§ What you need to do
Without changing anything, reproduce every record below.

§ Records for this exercise
=-=-=-=-=
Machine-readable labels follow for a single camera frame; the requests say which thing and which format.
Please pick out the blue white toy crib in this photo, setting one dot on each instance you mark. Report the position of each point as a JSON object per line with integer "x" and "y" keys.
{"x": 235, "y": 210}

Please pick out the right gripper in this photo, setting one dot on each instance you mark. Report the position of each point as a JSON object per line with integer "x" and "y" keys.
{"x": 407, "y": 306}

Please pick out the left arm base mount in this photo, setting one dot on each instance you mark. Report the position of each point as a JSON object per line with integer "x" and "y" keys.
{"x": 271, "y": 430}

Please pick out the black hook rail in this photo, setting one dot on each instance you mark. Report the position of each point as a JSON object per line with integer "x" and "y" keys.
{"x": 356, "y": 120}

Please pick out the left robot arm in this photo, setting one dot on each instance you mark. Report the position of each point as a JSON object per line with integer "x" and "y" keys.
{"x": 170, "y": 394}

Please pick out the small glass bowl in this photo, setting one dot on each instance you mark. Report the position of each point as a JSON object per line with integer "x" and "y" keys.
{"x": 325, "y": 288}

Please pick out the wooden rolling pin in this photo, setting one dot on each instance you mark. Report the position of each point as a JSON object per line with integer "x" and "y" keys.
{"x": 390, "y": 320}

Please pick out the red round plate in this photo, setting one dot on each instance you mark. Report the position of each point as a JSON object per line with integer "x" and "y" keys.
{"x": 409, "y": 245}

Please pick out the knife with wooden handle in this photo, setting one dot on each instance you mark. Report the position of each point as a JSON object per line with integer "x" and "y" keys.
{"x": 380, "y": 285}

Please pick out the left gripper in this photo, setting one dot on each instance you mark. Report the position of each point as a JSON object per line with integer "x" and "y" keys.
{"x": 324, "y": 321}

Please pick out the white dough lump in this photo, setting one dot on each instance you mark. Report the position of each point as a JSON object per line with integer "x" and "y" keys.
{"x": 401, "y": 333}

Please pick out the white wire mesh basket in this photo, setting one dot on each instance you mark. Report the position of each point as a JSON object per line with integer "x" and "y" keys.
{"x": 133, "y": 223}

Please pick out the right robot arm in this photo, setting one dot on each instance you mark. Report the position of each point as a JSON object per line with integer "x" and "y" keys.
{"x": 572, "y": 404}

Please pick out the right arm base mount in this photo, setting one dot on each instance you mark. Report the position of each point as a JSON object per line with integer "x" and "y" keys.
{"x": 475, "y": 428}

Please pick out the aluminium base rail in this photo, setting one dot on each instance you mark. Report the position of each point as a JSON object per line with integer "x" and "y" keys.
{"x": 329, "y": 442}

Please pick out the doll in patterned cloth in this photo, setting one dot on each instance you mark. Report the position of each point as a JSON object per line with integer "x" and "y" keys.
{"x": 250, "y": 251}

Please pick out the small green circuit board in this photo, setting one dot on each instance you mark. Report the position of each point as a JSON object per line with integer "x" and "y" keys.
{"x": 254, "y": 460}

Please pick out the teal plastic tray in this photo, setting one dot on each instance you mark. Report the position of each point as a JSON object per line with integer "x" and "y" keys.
=-=-=-=-=
§ Your solution
Machine-readable labels follow for a single camera frame; the requests say which thing and which format.
Please pick out the blue white toy crib in this photo, setting one dot on each instance you mark. Report the position of each point as a JSON object per line with integer "x" and "y" keys.
{"x": 235, "y": 210}

Please pick out the right gripper in this photo, setting one dot on each instance you mark. Report the position of each point as a JSON object per line with integer "x" and "y" keys.
{"x": 407, "y": 306}

Please pick out the left arm base mount in this photo, setting one dot on each instance you mark. Report the position of each point as a JSON object per line with integer "x" and "y" keys.
{"x": 271, "y": 430}

Please pick out the black hook rail in this photo, setting one dot on each instance you mark. Report the position of each point as a JSON object per line with integer "x" and "y" keys.
{"x": 356, "y": 120}

Please pick out the left robot arm in this photo, setting one dot on each instance you mark. Report the position of each point as a JSON object per line with integer "x" and "y" keys.
{"x": 170, "y": 394}

Please pick out the small glass bowl in this photo, setting one dot on each instance you mark. Report the position of each point as a JSON object per line with integer "x" and "y" keys.
{"x": 325, "y": 288}

Please pick out the wooden rolling pin in this photo, setting one dot on each instance you mark. Report the position of each point as a JSON object per line with integer "x" and "y" keys.
{"x": 390, "y": 320}

Please pick out the red round plate in this photo, setting one dot on each instance you mark. Report the position of each point as a JSON object per line with integer "x" and "y" keys.
{"x": 409, "y": 245}

Please pick out the knife with wooden handle in this photo, setting one dot on each instance you mark. Report the position of each point as a JSON object per line with integer "x" and "y" keys.
{"x": 380, "y": 285}

Please pick out the left gripper in this photo, setting one dot on each instance you mark. Report the position of each point as a JSON object per line with integer "x" and "y" keys.
{"x": 324, "y": 321}

Please pick out the white dough lump in this photo, setting one dot on each instance you mark. Report the position of each point as a JSON object per line with integer "x" and "y" keys.
{"x": 401, "y": 333}

Please pick out the white wire mesh basket in this photo, setting one dot on each instance you mark. Report the position of each point as a JSON object per line with integer "x" and "y" keys.
{"x": 133, "y": 223}

Please pick out the right robot arm in this photo, setting one dot on each instance you mark. Report the position of each point as a JSON object per line with integer "x" and "y" keys.
{"x": 572, "y": 404}

Please pick out the right arm base mount in this photo, setting one dot on each instance you mark. Report the position of each point as a JSON object per line with integer "x" and "y" keys.
{"x": 475, "y": 428}

Please pick out the aluminium base rail in this photo, setting one dot on each instance you mark. Report the position of each point as a JSON object per line with integer "x" and "y" keys.
{"x": 329, "y": 442}

Please pick out the doll in patterned cloth in this photo, setting one dot on each instance you mark. Report the position of each point as a JSON object per line with integer "x" and "y" keys.
{"x": 250, "y": 251}

Please pick out the small green circuit board in this photo, setting one dot on each instance you mark. Report the position of each point as a JSON object per line with integer "x" and "y" keys.
{"x": 254, "y": 460}

Please pick out the teal plastic tray in this photo, setting one dot on each instance you mark. Report the position of each point as a JSON object per line with integer "x" and "y" keys.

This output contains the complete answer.